■ REQUIREMENT ■
Your output should be the lines from the start of the data through the line containing "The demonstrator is", exactly and nothing more.

(Data records)
▼

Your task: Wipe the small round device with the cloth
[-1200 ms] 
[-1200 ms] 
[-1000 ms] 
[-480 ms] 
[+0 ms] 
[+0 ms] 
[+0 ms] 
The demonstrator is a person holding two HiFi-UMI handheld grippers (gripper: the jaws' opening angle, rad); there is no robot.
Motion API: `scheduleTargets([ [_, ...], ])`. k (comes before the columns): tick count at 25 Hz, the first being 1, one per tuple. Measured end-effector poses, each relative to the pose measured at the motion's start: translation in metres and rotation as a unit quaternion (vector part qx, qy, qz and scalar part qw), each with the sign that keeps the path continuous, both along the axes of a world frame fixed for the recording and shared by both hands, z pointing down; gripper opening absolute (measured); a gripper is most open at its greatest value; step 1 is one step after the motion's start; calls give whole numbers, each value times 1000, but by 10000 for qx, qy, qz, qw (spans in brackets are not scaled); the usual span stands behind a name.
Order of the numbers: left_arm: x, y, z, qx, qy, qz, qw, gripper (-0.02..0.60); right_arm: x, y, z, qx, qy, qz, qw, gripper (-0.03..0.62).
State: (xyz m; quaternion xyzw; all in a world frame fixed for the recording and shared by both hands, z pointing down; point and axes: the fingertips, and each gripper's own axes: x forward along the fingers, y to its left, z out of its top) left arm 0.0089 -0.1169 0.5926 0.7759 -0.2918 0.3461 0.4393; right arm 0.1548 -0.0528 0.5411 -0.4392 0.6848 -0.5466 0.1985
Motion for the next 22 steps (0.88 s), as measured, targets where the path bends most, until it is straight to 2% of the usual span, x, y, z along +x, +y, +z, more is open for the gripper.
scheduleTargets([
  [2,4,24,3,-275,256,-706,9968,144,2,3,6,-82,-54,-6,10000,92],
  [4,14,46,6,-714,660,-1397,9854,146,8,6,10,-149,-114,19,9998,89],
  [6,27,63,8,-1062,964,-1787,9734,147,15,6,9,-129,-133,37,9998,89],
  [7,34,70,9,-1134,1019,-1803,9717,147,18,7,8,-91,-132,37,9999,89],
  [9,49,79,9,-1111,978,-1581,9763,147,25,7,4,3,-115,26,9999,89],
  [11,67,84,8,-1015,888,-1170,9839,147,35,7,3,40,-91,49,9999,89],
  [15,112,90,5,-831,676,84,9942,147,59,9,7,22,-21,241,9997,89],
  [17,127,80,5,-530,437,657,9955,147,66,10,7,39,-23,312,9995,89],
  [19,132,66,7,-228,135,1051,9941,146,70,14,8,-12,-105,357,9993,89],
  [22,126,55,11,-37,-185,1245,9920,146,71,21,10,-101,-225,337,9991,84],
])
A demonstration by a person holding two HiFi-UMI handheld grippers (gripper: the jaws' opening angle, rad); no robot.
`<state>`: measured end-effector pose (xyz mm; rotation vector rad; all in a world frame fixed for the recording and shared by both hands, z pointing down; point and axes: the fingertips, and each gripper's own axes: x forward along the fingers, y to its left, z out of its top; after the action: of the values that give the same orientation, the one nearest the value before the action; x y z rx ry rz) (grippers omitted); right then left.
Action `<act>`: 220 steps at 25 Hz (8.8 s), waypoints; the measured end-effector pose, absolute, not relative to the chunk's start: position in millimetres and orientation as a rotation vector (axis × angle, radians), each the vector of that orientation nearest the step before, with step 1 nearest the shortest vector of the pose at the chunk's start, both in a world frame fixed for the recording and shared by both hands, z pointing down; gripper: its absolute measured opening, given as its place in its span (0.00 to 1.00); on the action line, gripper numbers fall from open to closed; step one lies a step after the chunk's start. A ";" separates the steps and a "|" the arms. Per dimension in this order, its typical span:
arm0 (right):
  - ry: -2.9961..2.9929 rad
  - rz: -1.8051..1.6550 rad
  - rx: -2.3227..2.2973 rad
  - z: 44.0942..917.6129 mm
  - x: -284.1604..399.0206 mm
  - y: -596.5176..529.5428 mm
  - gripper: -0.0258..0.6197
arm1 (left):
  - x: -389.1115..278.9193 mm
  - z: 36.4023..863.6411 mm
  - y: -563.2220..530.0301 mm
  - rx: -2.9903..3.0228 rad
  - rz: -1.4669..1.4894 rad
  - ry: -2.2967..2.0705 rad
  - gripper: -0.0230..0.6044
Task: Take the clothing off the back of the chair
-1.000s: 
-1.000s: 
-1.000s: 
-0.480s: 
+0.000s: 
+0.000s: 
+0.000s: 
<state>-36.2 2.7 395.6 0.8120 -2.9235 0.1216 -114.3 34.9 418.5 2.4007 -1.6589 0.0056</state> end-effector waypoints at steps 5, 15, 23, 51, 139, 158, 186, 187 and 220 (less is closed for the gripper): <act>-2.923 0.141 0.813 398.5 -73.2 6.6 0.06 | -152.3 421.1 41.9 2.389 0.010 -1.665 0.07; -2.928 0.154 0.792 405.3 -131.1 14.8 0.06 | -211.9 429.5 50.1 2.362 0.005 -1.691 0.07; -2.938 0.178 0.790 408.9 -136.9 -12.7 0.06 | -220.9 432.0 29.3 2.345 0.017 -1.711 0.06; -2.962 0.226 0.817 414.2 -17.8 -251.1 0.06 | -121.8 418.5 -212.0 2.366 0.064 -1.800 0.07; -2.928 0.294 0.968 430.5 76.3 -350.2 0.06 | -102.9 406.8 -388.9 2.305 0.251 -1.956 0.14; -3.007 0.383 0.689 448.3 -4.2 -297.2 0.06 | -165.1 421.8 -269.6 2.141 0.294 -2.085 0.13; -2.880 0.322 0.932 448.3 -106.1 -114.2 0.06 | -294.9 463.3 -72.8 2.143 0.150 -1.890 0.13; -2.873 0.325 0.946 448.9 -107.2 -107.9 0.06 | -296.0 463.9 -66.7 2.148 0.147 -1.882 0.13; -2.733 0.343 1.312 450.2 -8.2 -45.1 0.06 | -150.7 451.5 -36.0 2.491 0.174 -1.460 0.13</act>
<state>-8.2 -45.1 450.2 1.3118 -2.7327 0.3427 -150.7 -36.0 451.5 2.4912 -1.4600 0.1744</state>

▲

■ THE COMPLETED TASK ■
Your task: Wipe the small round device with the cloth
[-1200 ms] 
[-1200 ms] 
[-1000 ms] 
[-480 ms] 
[+0 ms] 
[+0 ms] 
[+0 ms] 
The demonstrator is a person holding two HiFi-UMI handheld grippers (gripper: the jaws' opening angle, rad); there is no robot.

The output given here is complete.